The amiloride- sensitive sodium channel, ENaC, is well known to be the ion channel involved increasing sodium absorption across epithelial tissues. The activity of the amiloride-sensitive sodium channel is increased in cystic fibrosis causing a further exacerbation of the compromised airway balance in this disease. Using ribonuclease protection assay, in situ hybridization, and RT-PCR we found that another cation channel is also present in epithelial tissues. The nucleotide-gated cation channel, CNGC, is expressed in rat airway (alveoli, trachea, bronchi and bronchioles) and gut (duodenum, jejunum, ileum and colon), two organs involved in cystic fibrosis (Cloning and Widespread Distribution of the Rat Rod-type Cyclic Nucleotide-gated Cation Channel. Am. J. Physiol. 272:C1335-1344, 1997). This channel that is stimulated by cGMP contributes to sodium-mediated short circuit current and net transepithelial sodium flux in rat tracheal airway epithelial cells (Am. J. Physiol. 272: C911-922, 1997). Blockers of cyclic nucleotide gated cation channels (l-cis-diltiazem and dichlorobenzamil) inhibit sodium and fluid absorption from whole perfused rat or sheep lung where their effects are additive to that of amiloride. We have used the whole cell patch clamp technique in the airway alveolar cell line A549 to show that cyclic nucleotide gated cation channels expressed in these cells have the same pharmacology as transfected CNGC1 expressed in HEK 293 cells. The sodium-mediated whole cell currents in both these systems are stimulated by 8-Br-cGMP, and inhibited by the blockers of the cyclic nucleotide gated cation channels, dichlorobenzamil, l-cis-diltiazem. These results suggest that amiloride in combination with diltiazem may be a more effective way to inhibit sodium absorption in the CF lung.
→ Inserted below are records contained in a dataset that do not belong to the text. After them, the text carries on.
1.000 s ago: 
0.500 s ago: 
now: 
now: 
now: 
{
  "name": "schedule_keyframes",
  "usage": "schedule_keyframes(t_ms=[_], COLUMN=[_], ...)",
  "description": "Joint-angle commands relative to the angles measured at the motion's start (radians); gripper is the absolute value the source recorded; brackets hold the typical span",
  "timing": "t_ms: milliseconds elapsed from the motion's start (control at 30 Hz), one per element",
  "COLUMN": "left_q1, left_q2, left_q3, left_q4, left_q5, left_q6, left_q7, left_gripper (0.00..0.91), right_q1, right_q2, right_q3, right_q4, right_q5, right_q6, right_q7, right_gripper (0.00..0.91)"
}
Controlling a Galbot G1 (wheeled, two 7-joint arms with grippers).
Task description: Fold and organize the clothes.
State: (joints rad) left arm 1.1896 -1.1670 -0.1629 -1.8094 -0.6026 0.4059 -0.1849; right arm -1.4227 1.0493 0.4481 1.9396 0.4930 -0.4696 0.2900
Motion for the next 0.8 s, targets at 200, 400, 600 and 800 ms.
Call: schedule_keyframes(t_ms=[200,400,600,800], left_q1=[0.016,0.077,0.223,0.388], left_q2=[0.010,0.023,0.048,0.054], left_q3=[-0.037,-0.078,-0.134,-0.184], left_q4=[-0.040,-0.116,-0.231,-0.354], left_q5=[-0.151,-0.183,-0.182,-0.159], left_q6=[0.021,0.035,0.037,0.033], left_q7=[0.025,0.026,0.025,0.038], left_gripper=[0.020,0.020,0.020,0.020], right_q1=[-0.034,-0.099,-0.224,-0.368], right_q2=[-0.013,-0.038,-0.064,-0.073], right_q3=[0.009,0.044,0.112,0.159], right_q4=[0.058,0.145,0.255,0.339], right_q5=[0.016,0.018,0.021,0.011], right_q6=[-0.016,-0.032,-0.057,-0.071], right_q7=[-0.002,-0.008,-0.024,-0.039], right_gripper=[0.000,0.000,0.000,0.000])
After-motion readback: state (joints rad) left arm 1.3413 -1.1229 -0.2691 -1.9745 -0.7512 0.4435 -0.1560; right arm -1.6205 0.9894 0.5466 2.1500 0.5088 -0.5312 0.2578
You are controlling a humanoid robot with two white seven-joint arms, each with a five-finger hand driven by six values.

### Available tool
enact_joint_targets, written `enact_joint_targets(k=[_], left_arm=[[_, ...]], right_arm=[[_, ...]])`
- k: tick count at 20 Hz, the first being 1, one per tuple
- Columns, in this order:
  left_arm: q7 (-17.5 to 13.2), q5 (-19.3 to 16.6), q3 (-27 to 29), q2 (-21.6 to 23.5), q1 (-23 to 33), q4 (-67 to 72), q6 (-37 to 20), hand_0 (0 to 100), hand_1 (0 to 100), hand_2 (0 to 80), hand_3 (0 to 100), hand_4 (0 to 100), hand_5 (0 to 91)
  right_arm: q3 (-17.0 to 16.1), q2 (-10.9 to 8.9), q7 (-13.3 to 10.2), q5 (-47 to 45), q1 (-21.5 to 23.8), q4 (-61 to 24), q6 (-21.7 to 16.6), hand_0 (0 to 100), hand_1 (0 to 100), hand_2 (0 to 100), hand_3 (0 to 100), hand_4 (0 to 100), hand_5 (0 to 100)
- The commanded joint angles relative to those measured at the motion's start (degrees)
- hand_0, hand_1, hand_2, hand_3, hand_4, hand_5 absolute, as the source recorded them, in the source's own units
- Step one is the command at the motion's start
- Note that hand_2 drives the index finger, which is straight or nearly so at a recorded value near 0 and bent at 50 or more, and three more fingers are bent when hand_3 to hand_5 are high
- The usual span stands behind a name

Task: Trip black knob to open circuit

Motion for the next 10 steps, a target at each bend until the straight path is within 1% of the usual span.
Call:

The mRNA of both ENaC and CNGC1 in lung are increased by glucocorticoids. This suggests that stress, or glucocorticoid therapy given for lung inflammation would exacerbate the already compromised fluid balance in a cystic fibrosis lung. The identification of a new ion channel in lung and intestinal epithelia has important consequences for understanding sodium and fluid absorption in these tissues. Until now it was thought that sodium absorption was mediated only via ENaC. Our experiments suggest that cyclic nucleotide gated channels mediate a component of sodium-mediated fluid absorption in the adult lung.